_Work to be completed_. Please return exactly the lines from the one containing "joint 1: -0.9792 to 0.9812" through the end of the records, including both.

[Saved entries]
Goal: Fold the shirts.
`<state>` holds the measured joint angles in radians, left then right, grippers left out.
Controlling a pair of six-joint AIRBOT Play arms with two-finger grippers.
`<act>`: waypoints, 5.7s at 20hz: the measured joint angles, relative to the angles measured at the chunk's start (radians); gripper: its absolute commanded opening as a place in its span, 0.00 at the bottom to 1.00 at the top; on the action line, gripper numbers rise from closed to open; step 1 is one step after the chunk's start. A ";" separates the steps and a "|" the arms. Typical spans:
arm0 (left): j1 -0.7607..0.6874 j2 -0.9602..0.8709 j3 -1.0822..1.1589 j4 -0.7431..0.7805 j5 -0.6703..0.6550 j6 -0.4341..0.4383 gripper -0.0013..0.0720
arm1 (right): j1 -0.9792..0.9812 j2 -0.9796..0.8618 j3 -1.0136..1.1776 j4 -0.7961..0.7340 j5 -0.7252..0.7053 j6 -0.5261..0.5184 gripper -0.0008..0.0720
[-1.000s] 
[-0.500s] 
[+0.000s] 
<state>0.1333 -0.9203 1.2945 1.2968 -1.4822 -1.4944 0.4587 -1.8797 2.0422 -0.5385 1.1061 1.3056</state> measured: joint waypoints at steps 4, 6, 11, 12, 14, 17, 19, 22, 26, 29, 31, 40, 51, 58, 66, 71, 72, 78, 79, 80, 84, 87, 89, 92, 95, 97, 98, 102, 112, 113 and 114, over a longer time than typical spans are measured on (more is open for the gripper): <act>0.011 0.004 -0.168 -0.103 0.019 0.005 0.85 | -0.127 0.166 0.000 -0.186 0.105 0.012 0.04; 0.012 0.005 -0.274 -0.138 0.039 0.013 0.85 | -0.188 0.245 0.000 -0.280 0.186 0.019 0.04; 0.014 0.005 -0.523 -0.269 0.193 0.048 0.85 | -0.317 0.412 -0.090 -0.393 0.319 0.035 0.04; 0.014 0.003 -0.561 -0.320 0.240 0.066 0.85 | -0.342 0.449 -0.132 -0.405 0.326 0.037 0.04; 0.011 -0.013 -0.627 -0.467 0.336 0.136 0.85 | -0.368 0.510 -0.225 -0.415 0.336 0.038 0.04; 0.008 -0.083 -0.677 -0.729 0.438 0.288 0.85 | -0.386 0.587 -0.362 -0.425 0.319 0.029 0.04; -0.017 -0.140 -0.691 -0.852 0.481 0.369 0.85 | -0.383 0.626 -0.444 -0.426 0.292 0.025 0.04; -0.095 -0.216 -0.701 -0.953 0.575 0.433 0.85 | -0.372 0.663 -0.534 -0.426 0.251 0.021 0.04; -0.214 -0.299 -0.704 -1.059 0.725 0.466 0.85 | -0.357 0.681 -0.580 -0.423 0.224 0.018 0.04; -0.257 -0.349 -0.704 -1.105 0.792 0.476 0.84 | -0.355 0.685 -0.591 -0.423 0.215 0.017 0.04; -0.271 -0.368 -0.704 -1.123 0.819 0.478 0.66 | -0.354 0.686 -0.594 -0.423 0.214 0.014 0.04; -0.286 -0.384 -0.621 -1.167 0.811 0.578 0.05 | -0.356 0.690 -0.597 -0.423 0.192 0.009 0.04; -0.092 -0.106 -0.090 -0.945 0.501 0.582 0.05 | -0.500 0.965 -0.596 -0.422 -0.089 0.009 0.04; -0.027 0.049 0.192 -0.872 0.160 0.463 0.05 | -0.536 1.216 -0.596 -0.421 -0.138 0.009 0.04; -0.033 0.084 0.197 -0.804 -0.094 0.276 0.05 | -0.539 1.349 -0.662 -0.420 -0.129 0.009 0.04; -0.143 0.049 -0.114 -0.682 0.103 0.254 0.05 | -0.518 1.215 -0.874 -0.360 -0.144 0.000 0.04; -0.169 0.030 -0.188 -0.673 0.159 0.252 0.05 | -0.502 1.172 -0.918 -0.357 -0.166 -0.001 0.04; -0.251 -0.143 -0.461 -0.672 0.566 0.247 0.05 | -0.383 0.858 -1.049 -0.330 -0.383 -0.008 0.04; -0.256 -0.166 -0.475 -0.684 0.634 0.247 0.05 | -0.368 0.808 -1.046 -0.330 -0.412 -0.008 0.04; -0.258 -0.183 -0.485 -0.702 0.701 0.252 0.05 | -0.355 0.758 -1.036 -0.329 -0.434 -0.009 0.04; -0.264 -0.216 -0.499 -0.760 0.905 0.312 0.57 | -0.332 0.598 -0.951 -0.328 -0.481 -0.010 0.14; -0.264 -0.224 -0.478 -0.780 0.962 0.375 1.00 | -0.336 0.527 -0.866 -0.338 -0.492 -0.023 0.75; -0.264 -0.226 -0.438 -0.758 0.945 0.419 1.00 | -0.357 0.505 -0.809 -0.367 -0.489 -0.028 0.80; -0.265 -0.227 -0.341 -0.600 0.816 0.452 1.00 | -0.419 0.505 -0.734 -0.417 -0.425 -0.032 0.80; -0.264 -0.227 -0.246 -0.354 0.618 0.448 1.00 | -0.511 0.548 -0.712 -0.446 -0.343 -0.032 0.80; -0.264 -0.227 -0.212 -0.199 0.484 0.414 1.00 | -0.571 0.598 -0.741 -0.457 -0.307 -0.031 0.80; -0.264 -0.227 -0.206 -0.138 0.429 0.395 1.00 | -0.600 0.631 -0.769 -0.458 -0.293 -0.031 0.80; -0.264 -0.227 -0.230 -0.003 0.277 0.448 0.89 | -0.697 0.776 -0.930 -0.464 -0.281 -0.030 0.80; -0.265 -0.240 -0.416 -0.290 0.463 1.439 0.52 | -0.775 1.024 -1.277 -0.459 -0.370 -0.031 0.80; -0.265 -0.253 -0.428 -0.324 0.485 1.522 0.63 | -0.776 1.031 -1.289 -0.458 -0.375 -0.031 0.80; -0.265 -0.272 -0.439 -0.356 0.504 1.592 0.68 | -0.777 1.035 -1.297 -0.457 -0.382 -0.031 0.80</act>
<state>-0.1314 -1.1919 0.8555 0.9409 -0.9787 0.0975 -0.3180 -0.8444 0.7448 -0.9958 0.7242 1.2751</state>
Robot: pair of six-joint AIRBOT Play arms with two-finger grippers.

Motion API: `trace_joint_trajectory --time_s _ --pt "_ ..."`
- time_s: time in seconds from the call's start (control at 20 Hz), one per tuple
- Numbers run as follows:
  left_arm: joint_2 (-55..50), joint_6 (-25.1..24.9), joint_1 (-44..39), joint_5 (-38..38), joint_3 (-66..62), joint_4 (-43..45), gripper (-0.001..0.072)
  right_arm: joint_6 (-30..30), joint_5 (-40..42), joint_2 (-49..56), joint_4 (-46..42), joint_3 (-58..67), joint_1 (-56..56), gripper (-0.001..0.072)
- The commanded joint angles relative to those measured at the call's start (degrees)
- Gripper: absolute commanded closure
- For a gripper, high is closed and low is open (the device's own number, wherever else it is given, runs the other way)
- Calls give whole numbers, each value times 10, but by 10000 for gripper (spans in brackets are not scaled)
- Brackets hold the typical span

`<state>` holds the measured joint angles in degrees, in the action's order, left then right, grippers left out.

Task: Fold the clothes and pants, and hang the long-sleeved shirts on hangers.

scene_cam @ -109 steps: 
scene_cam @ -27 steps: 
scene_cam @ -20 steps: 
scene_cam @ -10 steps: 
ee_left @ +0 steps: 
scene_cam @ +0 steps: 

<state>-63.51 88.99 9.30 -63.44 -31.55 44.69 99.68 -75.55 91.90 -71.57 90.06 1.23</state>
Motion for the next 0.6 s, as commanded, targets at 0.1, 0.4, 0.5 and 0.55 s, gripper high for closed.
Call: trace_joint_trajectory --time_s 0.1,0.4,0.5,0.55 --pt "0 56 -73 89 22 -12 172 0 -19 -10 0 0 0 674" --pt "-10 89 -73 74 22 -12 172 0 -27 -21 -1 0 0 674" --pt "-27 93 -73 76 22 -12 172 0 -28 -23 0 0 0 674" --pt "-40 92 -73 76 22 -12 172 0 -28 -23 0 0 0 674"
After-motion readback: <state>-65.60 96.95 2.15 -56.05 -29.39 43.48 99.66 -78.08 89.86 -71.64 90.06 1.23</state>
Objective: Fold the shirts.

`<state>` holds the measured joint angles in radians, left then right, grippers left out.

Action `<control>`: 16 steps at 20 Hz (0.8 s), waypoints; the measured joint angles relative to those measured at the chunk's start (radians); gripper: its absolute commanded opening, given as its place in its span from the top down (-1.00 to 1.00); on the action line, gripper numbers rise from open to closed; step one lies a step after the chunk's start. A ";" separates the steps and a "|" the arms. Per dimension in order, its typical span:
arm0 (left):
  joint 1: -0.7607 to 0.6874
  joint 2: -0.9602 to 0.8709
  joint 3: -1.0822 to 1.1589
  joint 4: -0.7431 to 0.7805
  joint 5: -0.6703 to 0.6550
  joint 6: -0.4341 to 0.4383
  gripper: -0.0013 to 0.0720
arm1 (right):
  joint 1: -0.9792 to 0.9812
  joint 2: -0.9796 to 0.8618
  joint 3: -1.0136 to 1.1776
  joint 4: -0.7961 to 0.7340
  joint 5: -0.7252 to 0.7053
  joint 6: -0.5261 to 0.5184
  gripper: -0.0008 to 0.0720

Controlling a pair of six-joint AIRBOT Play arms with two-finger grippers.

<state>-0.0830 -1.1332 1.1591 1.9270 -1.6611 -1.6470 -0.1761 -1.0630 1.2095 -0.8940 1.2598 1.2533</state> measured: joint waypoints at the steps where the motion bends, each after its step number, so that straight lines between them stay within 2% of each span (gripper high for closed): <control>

_Response to the exercise_.
  joint 1: -0.9792 to 0.9812
  joint 2: -0.9796 to 0.8618
  joint 3: -1.0136 to 1.1776
  joint 4: -0.7961 to 0.7340
  joint 5: -0.7252 to 0.7053
  joint 6: -0.5261 to 0.5184
  gripper: -0.0008 to 0.0720

Controlling a pair of six-joint AIRBOT Play arms with two-finger grippers.

<state>-0.0830 -1.1332 1.1591 1.9270 -1.6611 -1.6470 -0.1761 -1.0630 1.2095 -0.8940 1.2598 1.2533</state> measured: joint waypoints at the steps where the motion bends, each after its step number, so that straight lines between them stay within 2% of each span (gripper high for closed): <control>

This answer is now finished.